_Exercise prompt:_ The required answer is a copy of each line in the entries below that includes "yellow".
The input: Begin
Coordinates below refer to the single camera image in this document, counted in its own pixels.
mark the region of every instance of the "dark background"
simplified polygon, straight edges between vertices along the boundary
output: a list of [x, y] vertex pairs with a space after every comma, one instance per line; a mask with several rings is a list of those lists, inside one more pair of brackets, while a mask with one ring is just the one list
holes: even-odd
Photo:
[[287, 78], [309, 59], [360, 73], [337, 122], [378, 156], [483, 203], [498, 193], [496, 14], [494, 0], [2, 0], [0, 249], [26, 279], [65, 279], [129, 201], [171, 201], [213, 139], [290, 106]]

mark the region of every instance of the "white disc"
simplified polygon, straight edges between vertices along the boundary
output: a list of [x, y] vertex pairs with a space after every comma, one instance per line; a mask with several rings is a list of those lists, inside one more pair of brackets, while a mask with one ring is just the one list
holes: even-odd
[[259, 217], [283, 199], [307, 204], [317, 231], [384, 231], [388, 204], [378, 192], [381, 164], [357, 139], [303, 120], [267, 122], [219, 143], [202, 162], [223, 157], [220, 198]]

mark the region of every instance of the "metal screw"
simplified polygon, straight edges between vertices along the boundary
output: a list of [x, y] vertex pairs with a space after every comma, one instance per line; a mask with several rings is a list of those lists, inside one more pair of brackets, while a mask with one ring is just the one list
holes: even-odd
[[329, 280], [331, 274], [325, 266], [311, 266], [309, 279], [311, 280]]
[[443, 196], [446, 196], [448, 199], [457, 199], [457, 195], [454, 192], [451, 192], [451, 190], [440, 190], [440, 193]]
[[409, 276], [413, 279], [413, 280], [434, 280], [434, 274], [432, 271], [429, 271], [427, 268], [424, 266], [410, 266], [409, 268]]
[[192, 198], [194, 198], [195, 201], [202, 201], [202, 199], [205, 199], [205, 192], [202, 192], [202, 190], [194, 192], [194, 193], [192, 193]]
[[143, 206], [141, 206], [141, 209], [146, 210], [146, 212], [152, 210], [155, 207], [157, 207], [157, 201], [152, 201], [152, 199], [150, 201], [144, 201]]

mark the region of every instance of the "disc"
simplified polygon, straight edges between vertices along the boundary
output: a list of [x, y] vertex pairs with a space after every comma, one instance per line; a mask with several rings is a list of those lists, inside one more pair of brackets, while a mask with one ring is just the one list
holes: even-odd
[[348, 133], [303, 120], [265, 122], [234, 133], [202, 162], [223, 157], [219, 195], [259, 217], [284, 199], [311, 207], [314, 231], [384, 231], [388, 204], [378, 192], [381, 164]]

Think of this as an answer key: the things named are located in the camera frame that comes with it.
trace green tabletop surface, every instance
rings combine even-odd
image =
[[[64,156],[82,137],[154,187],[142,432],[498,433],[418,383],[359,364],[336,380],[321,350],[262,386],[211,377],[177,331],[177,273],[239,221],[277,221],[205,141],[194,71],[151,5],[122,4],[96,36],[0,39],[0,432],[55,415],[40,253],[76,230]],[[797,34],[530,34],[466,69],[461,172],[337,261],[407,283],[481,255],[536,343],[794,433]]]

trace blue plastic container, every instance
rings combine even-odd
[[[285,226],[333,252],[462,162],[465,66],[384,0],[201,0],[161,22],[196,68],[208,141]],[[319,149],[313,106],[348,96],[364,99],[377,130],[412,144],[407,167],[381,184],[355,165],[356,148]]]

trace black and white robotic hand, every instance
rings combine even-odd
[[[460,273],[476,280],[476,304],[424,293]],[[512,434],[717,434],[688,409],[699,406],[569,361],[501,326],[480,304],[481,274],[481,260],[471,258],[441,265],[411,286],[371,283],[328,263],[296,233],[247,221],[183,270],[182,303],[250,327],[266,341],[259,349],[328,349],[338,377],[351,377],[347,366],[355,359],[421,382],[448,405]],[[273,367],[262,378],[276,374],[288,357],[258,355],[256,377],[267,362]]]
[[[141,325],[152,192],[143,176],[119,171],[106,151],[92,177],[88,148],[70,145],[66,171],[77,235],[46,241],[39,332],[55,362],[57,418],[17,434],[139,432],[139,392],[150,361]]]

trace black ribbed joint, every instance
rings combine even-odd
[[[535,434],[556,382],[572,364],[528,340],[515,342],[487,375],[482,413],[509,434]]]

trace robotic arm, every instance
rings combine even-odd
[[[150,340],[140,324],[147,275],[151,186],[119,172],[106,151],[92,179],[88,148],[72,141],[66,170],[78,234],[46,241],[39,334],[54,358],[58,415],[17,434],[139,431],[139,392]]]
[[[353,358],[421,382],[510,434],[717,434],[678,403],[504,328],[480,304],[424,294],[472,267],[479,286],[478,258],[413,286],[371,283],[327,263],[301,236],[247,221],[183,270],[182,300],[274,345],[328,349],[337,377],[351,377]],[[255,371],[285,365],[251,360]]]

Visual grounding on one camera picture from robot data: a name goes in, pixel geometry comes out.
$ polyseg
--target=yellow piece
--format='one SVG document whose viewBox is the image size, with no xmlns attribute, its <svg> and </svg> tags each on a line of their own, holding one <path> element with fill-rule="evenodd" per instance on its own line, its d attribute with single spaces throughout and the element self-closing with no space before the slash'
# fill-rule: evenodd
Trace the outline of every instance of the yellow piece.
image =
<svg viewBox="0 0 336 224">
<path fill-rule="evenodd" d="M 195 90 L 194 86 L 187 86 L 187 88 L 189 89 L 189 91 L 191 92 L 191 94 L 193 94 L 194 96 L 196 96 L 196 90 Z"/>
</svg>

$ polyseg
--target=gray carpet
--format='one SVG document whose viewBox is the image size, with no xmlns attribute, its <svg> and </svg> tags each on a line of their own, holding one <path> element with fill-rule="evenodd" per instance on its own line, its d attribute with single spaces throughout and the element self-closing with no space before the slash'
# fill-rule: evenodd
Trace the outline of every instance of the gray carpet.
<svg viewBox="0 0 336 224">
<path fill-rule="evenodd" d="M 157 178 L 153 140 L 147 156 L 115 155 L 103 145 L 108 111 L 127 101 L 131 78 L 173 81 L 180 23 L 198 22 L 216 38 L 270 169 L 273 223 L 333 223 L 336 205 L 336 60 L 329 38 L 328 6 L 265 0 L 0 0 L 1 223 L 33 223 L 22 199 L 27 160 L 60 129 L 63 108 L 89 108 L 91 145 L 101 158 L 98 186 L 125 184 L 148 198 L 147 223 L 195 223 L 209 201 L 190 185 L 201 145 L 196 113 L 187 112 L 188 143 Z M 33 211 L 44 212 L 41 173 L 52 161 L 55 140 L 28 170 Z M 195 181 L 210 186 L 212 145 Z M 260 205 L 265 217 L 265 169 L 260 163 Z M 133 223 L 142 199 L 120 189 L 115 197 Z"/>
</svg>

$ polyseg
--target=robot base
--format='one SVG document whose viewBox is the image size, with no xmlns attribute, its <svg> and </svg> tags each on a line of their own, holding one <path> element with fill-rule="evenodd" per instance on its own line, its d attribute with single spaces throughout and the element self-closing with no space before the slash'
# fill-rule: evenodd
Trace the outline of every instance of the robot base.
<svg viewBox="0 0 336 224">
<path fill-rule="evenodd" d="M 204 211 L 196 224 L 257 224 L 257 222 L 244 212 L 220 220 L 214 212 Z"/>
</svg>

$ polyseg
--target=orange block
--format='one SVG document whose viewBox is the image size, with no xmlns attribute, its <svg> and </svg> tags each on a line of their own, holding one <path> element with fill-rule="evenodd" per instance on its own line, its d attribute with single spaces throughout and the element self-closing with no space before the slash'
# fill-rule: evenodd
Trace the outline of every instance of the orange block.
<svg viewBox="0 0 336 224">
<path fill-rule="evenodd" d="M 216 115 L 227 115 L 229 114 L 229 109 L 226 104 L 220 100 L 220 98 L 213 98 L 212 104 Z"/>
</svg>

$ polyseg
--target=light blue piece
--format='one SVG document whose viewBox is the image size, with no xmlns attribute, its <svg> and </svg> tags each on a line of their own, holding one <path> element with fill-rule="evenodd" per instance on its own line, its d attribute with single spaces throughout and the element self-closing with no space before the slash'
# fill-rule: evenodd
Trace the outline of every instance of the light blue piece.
The input: End
_Solved exercise:_
--target=yellow piece
Trace the outline of every instance of the yellow piece.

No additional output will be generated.